Masibusane Zongo

Personal information
- Full name: Masibusane Kwanga Zongo
- Date of birth: 30 March 1990 (age 34)
- Place of birth: Mthatha, South Africa
- Height: 1.70 m (5 ft 7 in)
- Position(s): Left winger

Team information
- Current team: Tshakhuma

Youth career
- Bush Bucks
- 2002–2003: University of Pretoria
- 2003–2008: Supersport United

Senior career*
- Years: Team / Apps / (Gls)
- 2008–2012: Supersport United / 18 / (2)
- 2010–2011: → Vasco da Gama (loan) / 6 / (0)
- 2012: → Bidvest Wits (loan) /  / (1)
- 2012: Blackburn Rovers
- 2013–2015: Chippa United / 2 / (1)
- 2015–2016: Platinum Stars / 21 / (0)
- 2016–2018: Royal Eagles / 4 / (0)
- 2018: Extension Gunners
- 2020–: Tshakhuma / 3 / (0)

= Masibusane Zongo =

South African soccer player

Masibusane Zongo (born 30 March 1990 in Mthatha, Eastern Cape) is a South African football (soccer) midfielder who plays for Tshakhuma Tsha Madzivhandila.
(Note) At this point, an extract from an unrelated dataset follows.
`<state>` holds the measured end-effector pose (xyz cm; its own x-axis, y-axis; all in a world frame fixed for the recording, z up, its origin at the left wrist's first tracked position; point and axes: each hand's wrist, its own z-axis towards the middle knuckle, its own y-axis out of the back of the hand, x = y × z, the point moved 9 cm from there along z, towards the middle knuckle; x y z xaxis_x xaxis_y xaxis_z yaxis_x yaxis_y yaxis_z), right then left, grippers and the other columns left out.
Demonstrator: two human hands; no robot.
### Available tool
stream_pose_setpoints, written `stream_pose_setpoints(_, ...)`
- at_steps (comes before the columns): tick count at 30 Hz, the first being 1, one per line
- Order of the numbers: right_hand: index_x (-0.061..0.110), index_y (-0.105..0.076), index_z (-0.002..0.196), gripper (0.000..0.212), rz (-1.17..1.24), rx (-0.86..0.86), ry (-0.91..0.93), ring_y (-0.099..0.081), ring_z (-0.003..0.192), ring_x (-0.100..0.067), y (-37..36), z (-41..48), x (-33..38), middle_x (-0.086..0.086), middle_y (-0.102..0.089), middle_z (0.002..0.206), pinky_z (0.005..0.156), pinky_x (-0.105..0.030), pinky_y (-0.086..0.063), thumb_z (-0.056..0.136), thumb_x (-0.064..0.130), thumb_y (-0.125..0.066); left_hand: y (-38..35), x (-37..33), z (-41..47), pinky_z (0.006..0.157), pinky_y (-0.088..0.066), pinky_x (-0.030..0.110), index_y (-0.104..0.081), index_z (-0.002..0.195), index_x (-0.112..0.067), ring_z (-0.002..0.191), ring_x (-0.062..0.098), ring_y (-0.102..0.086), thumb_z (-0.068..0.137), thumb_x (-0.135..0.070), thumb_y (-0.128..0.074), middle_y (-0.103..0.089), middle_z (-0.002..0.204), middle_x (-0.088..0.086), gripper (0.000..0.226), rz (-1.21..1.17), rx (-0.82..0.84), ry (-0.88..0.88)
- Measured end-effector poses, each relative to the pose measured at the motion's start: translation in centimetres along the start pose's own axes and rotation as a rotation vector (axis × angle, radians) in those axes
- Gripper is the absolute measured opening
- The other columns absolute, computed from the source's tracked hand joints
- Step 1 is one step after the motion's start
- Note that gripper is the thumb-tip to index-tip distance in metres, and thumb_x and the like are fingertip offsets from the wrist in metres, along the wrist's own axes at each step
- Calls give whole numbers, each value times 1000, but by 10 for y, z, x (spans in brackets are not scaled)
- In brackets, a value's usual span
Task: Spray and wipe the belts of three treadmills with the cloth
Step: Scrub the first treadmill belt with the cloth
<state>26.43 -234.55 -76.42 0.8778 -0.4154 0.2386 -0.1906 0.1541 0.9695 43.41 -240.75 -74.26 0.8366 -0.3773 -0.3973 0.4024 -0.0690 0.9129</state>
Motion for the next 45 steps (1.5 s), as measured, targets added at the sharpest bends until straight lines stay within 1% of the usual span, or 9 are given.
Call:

He was recalled for a second trial with Tottenham Hotspur, a high profile team in the Premier League. On 1 April 2011 was released from his contract by Vasco da Gama. In November 2011 he returned to Premier Soccer League club Supersport United. On 1 February 2012 he signed for Bidvest Wits.